Personal information
- Date of birth: 4 November 1999 (age 26)
- Place of birth: Minsk, Belarus
- Height: 1.80 m (5 ft 11 in)
- Position: Midfielder

Team information
- Current team: Dobrudzha
- Number: 44

Youth career
- 2015–2016: Akademiya Futbola Rostov
- 2016–2017: Slavia Mozyr

Senior career*
- Years: Team / Apps / (Gls)
- 2017: Naftan Novopolotsk / 6 / (0)
- 2018: Dinamo Brest / 1 / (0)
- 2019: Slutsk / 4 / (0)
- 2019: Rostov / 0 / (0)
- 2020: Krylia Sovetov Samara / 0 / (0)
- 2020–2021: Rotor Volgograd / 3 / (0)
- 2021: Atyrau / 2 / (0)
- 2022: Sioni Bolnisi / 3 / (0)
- 2023–2024: Pirin Blagoevgrad / 13 / (0)
- 2024: → Lokomotiv Plovdiv (loan) / 8 / (0)
- 2024–2025: Lokomotiv Plovdiv / 23 / (1)
- 2025–2026: Slavia Sofia / 12 / (0)
- 2026–: Dobrudzha / 6 / (0)

= Vladimir Medved =

Belarusian footballer

Vladimir Medved (Уладзімір Мядзведзь; Владимир Сергеевич Медведь; born 4 November 1999) is a Belarusian professional footballer who plays as a midfielder for Bulgarian Second League club Dobrudzha Dobrich.

==Club career==
On 12 July 2019, he signed with Russian Premier League club FC Rostov.
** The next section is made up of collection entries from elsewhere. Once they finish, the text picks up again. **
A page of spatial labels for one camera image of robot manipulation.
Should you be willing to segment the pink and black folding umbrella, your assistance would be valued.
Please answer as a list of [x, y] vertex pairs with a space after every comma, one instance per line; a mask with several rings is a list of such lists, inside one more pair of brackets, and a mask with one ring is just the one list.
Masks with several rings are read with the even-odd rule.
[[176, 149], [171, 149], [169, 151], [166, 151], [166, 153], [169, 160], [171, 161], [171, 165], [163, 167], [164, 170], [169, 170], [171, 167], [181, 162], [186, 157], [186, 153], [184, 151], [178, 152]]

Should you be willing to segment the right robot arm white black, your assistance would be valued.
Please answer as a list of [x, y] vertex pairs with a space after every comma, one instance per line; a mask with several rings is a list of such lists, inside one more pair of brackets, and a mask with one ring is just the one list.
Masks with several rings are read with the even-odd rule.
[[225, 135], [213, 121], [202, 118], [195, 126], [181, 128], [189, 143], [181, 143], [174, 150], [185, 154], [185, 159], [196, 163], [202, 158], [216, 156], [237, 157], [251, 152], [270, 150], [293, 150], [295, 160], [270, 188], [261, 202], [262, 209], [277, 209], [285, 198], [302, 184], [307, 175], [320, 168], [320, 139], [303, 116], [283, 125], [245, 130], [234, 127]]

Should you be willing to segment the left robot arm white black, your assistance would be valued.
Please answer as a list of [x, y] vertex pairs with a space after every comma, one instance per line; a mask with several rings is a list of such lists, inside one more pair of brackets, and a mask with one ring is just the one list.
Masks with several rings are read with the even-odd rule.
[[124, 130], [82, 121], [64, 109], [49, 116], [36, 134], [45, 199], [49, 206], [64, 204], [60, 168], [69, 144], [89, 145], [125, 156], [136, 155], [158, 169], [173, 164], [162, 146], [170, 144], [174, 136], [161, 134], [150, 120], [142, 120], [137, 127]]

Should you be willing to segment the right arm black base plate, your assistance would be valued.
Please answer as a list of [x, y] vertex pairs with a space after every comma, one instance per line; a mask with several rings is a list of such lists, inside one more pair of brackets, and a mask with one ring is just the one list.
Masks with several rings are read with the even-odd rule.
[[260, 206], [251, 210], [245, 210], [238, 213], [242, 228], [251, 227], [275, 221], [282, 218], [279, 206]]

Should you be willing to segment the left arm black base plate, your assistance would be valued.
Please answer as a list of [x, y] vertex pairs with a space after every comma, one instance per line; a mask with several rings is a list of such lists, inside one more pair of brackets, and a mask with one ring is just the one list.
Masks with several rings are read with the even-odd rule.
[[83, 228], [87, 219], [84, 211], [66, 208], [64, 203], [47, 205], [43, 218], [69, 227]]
He played for Rostov's Under-20 squad in the first half of the 2019–20 season, making 16 appearances and scoring 4 goals. On 10 February 2020, he was included in the Under-20 squad of another Russian club PFC Krylia Sovetov Samara for the pre-season FNL Cup, and on 12 February 2020 he was removed by Rostov from their squad. On 21 February 2020 he was registered with the RPL as Krylia Sovetov player. He left Krylia Sovetov on 31 May 2020.

He made his debut for the main squad of FC Rotor Volgograd on 21 October 2020 in a Russian Cup game against PFC Krylia Sovetov Samara. He made his Russian Premier League debut for Rotor on 17 March 2021 against FC Rostov.